• _Assigned task_
Return the listing that follows, word for word.

• _Source information_

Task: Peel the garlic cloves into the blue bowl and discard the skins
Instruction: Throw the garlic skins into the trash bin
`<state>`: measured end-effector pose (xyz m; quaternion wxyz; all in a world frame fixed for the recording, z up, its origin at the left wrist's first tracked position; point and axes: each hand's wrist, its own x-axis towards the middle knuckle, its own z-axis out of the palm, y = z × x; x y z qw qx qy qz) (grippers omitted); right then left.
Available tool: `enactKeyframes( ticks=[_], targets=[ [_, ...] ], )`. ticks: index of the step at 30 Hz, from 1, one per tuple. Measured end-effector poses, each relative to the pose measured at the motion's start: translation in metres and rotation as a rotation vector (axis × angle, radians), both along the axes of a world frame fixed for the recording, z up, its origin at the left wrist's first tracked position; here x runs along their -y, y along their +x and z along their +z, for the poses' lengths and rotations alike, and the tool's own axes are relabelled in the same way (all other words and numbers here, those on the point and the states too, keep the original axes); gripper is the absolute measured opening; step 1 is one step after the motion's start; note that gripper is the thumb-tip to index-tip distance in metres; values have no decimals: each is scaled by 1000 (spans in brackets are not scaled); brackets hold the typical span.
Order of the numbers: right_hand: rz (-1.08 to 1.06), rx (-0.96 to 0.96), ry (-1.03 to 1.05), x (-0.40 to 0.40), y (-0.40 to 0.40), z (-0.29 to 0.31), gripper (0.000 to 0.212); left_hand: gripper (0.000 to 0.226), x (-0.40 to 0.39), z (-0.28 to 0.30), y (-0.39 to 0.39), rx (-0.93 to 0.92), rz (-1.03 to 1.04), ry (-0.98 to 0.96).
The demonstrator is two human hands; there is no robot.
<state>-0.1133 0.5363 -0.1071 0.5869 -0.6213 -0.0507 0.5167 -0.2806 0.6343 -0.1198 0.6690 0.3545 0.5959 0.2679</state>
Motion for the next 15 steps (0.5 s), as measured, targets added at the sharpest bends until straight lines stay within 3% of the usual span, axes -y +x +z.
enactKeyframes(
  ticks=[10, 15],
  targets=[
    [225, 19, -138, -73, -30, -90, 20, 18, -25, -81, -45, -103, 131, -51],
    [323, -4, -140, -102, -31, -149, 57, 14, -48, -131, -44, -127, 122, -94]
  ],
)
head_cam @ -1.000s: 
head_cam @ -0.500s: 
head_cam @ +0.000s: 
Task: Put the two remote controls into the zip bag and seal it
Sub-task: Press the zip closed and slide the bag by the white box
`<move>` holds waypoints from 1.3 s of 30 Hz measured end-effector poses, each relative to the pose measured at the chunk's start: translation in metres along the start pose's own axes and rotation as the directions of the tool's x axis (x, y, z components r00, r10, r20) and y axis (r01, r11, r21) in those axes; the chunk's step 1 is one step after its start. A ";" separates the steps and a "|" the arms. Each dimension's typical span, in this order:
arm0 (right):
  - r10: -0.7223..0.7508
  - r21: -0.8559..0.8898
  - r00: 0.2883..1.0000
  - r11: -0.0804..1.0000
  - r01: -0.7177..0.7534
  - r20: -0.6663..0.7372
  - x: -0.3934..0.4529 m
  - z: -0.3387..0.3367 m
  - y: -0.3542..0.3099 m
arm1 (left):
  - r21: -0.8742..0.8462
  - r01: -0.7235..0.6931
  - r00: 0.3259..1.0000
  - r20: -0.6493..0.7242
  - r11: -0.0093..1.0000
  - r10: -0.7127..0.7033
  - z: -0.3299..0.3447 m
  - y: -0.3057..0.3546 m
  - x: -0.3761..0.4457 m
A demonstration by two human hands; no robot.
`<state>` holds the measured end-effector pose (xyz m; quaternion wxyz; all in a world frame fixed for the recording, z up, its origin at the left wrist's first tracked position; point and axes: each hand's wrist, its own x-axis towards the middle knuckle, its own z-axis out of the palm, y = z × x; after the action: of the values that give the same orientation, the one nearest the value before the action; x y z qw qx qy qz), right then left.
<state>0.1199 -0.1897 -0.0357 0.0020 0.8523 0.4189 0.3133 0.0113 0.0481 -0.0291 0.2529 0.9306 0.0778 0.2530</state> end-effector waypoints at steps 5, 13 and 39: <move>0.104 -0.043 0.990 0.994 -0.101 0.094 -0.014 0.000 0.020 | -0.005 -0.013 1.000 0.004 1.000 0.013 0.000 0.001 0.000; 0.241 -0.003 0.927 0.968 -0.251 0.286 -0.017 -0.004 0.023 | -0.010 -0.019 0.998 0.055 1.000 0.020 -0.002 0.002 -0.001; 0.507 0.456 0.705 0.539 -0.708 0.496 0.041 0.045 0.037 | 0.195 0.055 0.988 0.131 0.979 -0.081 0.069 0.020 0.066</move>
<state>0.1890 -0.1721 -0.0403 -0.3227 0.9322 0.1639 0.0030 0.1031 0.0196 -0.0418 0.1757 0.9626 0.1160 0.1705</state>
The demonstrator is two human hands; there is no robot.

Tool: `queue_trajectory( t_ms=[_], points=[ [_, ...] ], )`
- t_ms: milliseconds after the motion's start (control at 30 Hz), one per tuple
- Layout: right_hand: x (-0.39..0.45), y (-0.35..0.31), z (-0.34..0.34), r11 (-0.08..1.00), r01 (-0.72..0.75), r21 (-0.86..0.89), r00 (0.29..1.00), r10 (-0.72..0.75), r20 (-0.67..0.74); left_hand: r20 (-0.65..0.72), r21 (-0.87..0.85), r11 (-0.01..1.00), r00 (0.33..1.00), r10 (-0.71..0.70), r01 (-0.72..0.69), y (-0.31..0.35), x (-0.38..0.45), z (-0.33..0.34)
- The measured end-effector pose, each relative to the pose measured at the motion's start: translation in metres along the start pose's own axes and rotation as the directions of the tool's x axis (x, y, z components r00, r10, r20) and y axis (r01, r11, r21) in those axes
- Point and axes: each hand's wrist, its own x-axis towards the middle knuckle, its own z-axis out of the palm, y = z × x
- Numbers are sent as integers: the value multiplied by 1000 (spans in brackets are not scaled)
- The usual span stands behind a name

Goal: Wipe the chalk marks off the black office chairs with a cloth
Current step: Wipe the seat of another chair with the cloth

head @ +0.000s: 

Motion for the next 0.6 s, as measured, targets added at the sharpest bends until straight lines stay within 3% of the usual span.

• _Task response_
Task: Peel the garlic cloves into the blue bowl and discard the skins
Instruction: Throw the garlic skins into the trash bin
`<state>`: measured end-effector pose (xyz m; quaternion wxyz; all in a world frame fixed for the recording, z up, its origin at the left wrist's first tracked position; point and axes: each hand's wrist, its own x-axis towards the middle knuckle, its own z-axis out of the palm, y = z × x; x y z qw qx qy qz) (grippers omitted); right then left.
Available tool: `enactKeyframes( ticks=[_], targets=[ [_, ...] ], )`. ticks: index of the step at 30 Hz, from 1, one per tuple. Measured end-effector poses, each relative to the pose measured at the motion's start: translation in metres and rotation as a rotation vector (axis × angle, radians), both along the axes of a world frame fixed for the recording, z up, its origin at the left wrist's first tracked position; here x runs along their -y, y along their +x and z along their +z, for the poses' lengths and rotations alike, and the tool's own axes are relabelled in the same way (all other words and numbers here, those on the point and the states too, keep the original axes); gripper is the absolute measured opening; step 1 is one step after the motion's start; note that gripper is the thumb-tip to index-tip distance in metres; values have no decimals: each is scaled by 1000 (spans in brackets are not scaled); brackets hold the typical span.
Order of the numbers: right_hand: rz (-1.08 to 1.06), rx (-0.96 to 0.96), ry (-1.03 to 1.05), x (-0.40 to 0.40), y (-0.40 to 0.40), z (-0.29 to 0.31), gripper (0.000 to 0.212); left_hand: gripper (0.000 to 0.226), x (-0.40 to 0.39), z (-0.28 to 0.30), y (-0.39 to 0.39), rx (-0.93 to 0.92), rz (-1.03 to 1.04), ry (-0.98 to 0.96).
The demonstrator is two human hands; there is no robot.
<state>-0.1133 0.5363 -0.1071 0.5869 -0.6213 -0.0507 0.5167 -0.2806 0.6343 -0.1198 0.6690 0.3545 0.5959 0.2679</state>
Motion for the next 15 steps (0.5 s), as measured, targets added at the sharpest bends until straight lines stay within 3% of the usual span, axes -y +x +z.
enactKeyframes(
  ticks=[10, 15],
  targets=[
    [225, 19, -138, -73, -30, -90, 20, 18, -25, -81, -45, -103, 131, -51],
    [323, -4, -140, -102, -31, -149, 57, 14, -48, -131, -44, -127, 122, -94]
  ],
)
head_cam @ -1.000s: 
head_cam @ -0.500s: 
head_cam @ +0.000s: 
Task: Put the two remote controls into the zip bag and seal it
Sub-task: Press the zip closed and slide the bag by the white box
`<move>` holds waypoints from 1.3 s of 30 Hz measured end-effector poses, each relative to the pose measured at the chunk's start: translation in metres along the start pose's own axes and rotation as the directions of the tool's x axis (x, y, z components r00, r10, r20) and y axis (r01, r11, r21) in those axes; the chunk's step 1 is one step after its start. A ";" separates the steps and a "|" the arms. Each dimension's typical span, in this order:
arm0 (right):
  - r10: -0.7223..0.7508
  - r21: -0.8559..0.8898
  - r00: 0.2883..1.0000
  - r11: -0.0804..1.0000
  - r01: -0.7177..0.7534
  - r20: -0.6663..0.7372
  - x: -0.3934..0.4529 m
  - z: -0.3387..0.3367 m
  - y: -0.3542..0.3099 m
arm1 (left):
  - r21: -0.8742..0.8462
  - r01: -0.7235..0.6931
  - r00: 0.3259..1.0000
  - r20: -0.6493..0.7242
  - r11: -0.0093..1.0000
  - r10: -0.7127..0.7033
  - z: -0.3299..0.3447 m
  - y: -0.3057..0.3546 m
  - x: -0.3761..0.4457 m
A demonstration by two human hands; no robot.
`<state>` holds the measured end-effector pose (xyz m; quaternion wxyz; all in a world frame fixed for the recording, z up, its origin at the left wrist's first tracked position; point and axes: each hand's wrist, its own x-axis towards the middle knuckle, its own z-axis out of the palm, y = z × x; after the action: of the values that give the same orientation, the one nearest the value before the action; x y z qw qx qy qz), right then left.
<state>0.1199 -0.1897 -0.0357 0.0020 0.8523 0.4189 0.3133 0.0113 0.0481 -0.0291 0.2529 0.9306 0.0778 0.2530</state> end-effector waypoints at steps 5, 13 and 39: <move>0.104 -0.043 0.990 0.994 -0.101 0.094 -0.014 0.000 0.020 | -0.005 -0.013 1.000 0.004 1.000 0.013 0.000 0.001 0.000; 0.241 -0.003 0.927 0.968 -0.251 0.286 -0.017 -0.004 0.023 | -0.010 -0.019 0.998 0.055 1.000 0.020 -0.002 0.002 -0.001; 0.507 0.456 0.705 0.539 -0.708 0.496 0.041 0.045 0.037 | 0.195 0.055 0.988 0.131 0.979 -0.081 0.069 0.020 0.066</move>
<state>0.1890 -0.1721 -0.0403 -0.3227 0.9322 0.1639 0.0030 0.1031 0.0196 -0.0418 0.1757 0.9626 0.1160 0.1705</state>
The demonstrator is two human hands; there is no robot.

Tool: `queue_trajectory( t_ms=[_], points=[ [_, ...] ], )`
- t_ms: milliseconds after the motion's start (control at 30 Hz), one per tuple
- Layout: right_hand: x (-0.39..0.45), y (-0.35..0.31), z (-0.34..0.34), r11 (-0.08..1.00), r01 (-0.72..0.75), r21 (-0.86..0.89), r00 (0.29..1.00), r10 (-0.72..0.75), r20 (-0.67..0.74); left_hand: r20 (-0.65..0.72), r21 (-0.87..0.85), r11 (-0.01..1.00), r00 (0.33..1.00), r10 (-0.71..0.70), r01 (-0.72..0.69), y (-0.31..0.35), x (-0.38..0.45), z (-0.33..0.34)
- The measured end-effector pose, each relative to the pose measured at the motion's start: translation in metres along the start pose's own axes and rotation as the directions of the tool's x axis (x, y, z components r00, r10, r20) and y axis (r01, r11, r21) in those axes
- Point and axes: each hand's wrist, its own x-axis towards the middle knuckle, its own z-axis out of the palm, y = z × x
- Numbers are sent as integers: the value multiplied by 1000 (spans in brackets are not scaled)
- The usual span stands behind a name

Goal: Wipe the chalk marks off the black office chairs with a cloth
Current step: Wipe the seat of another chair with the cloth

head @ +0.000s: 

Motion for the next 0.6 s, as measured, targets added at the sharpest bends until straight lines stay within 3% of the usual span.

No further output is needed here.